At present, 22 States, the District of Columbia, Puerto Rico, and the Virgin Islands have laws banning discrimination in some kinds of housing. These laws represent some amount of progress in fair housing, but the variations in both content and the extent to which they are enforced from State to State leaves much to be desired. What is needed is a fundamental, national policy applying equally to all parts of the country. Clearly, the responsibility rests with the Congress to establish that policy.
While we seek the long-term causes of civil disorder, while we propose and evaluate and enact long-term solutions, while we appropriate moneys for existing programs, we have at hand the means to make an immediate demonstration of faith to the Negro. It is we in the Congress who should take the lead in securing the fundamental right of fair housing for the Negro in 1968.
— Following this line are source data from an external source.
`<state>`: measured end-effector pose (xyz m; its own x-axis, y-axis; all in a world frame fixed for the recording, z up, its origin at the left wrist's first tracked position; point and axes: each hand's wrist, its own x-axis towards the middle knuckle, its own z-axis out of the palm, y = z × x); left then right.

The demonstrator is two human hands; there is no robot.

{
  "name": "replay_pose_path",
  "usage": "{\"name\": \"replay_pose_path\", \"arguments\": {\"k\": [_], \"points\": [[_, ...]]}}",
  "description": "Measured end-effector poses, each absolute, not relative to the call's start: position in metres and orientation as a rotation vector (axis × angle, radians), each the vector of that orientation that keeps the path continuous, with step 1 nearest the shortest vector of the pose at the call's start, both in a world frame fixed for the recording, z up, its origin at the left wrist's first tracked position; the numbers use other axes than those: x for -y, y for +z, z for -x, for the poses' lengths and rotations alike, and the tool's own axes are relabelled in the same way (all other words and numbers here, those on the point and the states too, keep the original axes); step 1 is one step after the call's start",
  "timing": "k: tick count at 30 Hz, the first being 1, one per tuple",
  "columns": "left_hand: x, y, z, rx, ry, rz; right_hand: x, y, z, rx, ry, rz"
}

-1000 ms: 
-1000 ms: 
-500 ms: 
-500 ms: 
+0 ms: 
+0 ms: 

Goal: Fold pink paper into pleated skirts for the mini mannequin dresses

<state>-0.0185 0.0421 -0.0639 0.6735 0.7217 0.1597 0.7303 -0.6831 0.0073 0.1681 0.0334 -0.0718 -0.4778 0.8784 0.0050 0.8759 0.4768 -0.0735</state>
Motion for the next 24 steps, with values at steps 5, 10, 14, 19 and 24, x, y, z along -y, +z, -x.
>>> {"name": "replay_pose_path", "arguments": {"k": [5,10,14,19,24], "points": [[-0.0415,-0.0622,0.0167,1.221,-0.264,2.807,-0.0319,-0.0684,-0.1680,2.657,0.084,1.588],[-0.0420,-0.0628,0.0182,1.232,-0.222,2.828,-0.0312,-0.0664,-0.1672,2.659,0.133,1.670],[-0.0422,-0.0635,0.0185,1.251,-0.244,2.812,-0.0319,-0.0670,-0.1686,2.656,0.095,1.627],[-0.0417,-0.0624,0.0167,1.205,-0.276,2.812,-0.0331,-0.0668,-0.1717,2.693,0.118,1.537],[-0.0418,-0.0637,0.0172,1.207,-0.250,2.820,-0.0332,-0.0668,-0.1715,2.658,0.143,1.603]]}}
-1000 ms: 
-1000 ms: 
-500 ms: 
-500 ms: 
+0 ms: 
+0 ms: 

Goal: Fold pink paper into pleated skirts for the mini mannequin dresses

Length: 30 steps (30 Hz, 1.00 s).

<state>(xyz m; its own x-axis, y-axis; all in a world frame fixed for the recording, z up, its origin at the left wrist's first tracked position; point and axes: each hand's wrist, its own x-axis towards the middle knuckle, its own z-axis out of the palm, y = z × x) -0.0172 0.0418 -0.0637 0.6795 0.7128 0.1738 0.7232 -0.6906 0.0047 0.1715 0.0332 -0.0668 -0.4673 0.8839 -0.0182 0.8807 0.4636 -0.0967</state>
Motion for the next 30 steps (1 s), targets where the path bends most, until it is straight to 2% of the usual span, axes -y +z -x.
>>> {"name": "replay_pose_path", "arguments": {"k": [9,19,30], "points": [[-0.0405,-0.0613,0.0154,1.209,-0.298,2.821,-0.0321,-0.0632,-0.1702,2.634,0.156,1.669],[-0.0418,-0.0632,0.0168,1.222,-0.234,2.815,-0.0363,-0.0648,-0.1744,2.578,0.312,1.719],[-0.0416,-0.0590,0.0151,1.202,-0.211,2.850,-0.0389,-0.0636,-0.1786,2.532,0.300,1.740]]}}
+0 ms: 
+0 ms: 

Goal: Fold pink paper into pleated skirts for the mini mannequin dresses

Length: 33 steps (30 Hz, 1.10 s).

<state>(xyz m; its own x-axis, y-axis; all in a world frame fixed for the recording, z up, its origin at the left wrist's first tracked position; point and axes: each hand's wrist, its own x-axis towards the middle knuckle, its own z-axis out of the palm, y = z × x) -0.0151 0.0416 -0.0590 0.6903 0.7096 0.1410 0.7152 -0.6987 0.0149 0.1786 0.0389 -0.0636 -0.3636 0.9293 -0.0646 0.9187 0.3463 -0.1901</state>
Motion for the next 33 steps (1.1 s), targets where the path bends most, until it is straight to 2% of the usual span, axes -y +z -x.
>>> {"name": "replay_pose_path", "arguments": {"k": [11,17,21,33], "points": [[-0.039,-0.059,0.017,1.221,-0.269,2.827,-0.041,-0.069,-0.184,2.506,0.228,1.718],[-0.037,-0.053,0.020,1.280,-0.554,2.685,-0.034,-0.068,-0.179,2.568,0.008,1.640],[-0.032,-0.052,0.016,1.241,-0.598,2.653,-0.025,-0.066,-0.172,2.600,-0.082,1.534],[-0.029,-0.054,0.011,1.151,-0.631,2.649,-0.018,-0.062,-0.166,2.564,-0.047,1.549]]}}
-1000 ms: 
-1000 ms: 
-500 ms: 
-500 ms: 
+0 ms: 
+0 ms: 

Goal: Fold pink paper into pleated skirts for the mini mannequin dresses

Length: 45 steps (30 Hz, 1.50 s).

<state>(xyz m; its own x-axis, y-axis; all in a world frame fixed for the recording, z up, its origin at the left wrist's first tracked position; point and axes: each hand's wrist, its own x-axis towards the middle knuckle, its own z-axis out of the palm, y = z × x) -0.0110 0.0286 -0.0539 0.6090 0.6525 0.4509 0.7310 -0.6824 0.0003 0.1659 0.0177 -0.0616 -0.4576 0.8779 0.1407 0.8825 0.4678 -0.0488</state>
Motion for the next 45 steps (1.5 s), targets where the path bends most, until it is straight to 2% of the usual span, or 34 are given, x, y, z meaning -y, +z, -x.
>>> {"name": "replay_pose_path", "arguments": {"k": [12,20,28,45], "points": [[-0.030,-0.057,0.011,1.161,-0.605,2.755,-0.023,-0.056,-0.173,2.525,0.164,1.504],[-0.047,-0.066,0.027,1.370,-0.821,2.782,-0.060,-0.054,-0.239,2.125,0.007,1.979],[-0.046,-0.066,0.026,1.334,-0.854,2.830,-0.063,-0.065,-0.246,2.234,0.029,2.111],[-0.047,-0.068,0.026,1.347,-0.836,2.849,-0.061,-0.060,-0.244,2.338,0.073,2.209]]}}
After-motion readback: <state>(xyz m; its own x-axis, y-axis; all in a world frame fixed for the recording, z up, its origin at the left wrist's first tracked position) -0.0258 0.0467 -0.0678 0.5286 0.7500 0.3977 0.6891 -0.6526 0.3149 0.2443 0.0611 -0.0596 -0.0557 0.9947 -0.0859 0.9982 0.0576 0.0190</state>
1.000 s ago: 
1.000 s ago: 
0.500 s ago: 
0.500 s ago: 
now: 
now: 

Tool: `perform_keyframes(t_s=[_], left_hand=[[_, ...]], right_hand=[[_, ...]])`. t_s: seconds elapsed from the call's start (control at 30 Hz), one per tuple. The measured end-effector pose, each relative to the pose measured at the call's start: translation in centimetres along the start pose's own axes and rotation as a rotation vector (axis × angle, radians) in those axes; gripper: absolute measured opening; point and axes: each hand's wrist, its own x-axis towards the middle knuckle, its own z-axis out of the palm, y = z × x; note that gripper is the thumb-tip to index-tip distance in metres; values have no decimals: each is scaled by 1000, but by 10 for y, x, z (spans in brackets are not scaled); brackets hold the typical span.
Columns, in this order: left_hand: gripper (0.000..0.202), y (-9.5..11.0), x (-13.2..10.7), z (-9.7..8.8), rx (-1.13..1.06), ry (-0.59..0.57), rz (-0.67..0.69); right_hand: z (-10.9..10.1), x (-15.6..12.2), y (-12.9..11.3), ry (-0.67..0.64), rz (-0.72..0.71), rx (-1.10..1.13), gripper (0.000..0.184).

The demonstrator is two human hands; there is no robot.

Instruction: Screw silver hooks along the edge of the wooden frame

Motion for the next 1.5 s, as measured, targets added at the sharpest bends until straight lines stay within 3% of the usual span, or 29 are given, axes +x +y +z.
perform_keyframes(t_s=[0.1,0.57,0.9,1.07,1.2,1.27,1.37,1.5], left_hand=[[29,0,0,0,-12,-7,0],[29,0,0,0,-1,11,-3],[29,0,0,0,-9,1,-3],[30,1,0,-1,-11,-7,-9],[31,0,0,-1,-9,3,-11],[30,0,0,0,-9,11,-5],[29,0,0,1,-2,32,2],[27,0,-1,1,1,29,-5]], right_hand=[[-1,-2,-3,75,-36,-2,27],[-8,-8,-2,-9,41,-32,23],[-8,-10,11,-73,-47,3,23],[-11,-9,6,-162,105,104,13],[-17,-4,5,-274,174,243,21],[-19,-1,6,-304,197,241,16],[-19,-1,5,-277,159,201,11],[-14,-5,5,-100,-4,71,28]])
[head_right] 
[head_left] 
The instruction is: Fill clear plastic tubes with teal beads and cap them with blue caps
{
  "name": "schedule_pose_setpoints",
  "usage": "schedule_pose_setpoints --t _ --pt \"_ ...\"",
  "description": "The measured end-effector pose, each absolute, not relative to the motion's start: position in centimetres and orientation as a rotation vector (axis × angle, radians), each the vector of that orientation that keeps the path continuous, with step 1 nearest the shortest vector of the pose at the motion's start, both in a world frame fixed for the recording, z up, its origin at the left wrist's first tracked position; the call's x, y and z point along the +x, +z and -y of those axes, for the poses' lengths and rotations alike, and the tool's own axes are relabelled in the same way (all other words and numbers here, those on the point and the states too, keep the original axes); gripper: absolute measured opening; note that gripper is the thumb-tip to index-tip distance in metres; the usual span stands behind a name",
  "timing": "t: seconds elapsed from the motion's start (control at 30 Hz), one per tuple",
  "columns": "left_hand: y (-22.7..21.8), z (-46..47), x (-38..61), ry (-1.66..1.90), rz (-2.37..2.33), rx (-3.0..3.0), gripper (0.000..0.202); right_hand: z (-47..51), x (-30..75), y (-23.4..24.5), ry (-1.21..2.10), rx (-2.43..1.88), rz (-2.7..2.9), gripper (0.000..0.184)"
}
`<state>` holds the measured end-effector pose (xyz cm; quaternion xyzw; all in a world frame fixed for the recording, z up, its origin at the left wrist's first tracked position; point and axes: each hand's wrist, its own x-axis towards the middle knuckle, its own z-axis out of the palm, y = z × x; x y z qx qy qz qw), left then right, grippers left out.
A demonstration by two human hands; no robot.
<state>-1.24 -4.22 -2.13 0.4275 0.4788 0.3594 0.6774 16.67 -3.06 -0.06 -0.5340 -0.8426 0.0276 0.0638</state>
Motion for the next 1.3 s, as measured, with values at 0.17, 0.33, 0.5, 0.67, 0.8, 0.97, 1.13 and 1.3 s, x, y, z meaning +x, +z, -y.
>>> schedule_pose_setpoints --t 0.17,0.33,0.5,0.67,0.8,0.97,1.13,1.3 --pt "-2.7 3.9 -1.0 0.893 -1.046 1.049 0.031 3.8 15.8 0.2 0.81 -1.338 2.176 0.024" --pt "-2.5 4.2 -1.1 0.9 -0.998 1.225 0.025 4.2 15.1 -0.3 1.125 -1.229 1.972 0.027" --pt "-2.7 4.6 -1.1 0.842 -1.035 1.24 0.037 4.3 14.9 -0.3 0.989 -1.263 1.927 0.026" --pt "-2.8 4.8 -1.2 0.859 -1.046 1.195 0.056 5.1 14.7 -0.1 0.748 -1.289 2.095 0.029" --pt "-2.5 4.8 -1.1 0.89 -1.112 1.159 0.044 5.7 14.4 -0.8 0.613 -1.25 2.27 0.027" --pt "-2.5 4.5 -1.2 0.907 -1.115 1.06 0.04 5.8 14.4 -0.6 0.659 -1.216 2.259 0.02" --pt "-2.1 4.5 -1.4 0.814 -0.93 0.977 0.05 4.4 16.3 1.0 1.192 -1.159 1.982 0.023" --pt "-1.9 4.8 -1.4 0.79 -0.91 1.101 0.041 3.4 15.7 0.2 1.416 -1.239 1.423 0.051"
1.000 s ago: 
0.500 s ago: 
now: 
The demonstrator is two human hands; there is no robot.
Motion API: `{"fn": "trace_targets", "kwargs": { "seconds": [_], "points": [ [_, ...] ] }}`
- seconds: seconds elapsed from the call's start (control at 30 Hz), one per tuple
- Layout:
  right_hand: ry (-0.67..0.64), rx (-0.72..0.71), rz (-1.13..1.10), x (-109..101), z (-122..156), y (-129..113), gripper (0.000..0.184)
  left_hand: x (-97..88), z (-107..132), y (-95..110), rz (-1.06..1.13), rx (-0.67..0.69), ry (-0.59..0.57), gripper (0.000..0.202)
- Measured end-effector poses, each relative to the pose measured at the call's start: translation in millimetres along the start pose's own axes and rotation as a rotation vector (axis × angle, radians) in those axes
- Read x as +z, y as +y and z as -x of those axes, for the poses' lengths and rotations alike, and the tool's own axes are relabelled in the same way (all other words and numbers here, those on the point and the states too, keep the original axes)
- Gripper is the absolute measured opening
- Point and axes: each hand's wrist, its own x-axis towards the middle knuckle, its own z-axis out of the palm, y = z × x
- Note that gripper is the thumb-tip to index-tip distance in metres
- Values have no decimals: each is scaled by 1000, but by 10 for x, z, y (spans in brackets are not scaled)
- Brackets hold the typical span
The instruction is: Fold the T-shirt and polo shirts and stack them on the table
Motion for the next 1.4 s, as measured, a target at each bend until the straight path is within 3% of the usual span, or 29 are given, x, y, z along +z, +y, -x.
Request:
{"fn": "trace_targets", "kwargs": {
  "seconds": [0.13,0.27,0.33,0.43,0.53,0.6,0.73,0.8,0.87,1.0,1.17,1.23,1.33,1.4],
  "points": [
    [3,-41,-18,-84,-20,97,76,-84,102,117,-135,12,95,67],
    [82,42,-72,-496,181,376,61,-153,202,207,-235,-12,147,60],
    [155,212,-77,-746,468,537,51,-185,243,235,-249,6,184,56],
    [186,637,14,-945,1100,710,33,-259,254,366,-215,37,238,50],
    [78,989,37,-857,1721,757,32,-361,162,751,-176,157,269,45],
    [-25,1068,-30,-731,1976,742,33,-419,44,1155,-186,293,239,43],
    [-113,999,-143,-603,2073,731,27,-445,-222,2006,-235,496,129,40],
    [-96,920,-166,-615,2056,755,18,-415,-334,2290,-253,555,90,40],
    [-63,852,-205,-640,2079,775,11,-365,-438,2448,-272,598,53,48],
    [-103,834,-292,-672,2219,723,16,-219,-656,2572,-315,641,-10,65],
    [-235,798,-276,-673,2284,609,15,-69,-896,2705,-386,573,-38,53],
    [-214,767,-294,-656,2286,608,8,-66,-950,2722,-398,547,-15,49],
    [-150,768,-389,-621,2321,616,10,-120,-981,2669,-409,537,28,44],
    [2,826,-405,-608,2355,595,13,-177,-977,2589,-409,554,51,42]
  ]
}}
In closing, Mr. President, I offer to my colleagues as a pertinent observation for today's discussion, the philosophy of government held by Gov. Joshua Chamberlain of Maine over a hundred years ago:
A government has something more to do than to govern, and levy taxes to pay the governors. It is something more than a police to arrest evil and punish wrong. It must also encourage good, point out improvements, open roads of prosperity and infuse life into all right enterprises. It should combine the insight and foresight of the best minds of the State for all the high ends for which society is established and to which man aspires. That gives us much to do.